I even scheduled a vacation for my daughter, myself, and my husband. A week away recently. He didn't come. Said he didn't want to make anyone feel awkward. 

I want to throw my hands in the air and say I give up. Stop trying. Let fate take over. Yet deep down I know he won't make the effort to save our marriage. I just cannot find the strength to give up. I feel if you truly believe in something/someone don't ever give up fighting.

Yet I don't think I have anymore fight left????

Suggestions/Thoughts???? Help!!!!! 

What is wrong with me!!


----------



## sadand (Apr 2, 2011)

yes, you have to give up or rather give in to what he is saying. I don't say give up hope, but listen, really listen to what he is saying. On this forum, they call it the 180, you turn your back and work on yourself, no calls, no texting, no emails or letters. When you do see him, you act in a kind and loving way, be sure to say that you don't want this to happen but you respect that he is saying there is something that needs to change. Find out what it is in a real, heartfelt conversation. But do not chase him.


----------



## sad185 (Dec 16, 2010)

Thank you so much for your post. I did that after he moved out in February and he came back around again. Actually said he wanted to move home. Yet he wasn't sure he wanted to be married. Missed being home though. I told him the two go hand in hand and we need to work on us before he moves back in. 

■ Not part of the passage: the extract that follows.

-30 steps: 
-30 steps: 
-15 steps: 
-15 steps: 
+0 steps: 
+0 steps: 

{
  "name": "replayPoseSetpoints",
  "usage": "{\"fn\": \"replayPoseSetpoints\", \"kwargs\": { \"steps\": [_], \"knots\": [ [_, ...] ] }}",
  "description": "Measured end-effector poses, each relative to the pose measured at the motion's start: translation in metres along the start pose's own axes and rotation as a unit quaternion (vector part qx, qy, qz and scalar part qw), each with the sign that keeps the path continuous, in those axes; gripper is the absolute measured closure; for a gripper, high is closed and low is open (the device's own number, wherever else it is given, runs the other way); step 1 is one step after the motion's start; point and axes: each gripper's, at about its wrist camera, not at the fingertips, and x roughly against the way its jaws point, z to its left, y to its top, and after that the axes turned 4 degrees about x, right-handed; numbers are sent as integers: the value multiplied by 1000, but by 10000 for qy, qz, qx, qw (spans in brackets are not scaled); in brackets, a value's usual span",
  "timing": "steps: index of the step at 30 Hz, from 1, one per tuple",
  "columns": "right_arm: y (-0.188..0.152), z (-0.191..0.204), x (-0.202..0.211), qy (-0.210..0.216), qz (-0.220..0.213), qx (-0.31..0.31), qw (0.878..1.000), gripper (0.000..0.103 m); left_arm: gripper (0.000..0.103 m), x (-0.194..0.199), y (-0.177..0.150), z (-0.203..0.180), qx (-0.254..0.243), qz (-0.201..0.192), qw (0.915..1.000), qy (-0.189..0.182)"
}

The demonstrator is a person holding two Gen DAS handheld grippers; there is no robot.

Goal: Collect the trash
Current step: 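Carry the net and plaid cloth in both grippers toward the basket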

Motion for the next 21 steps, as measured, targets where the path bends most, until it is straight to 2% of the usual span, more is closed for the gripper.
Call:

I'm still waiting on him to initiate....

So I'm not wrong waiting on him?

I shouldn't be more persistent??

I need to read the 180 again!! Print it out and keep it close


----------



## Jellybeans (Mar 8, 2011)

To your question...when you realize you are the only one putting any effort to make it work. When you stop denying reality. When you stop fearing life without him. If he wanted to invite you out then he would. Which means that he doesn't. Hope is always the last thing to die.
_Posted via Mobile Device_


----------



## sadand (Apr 2, 2011)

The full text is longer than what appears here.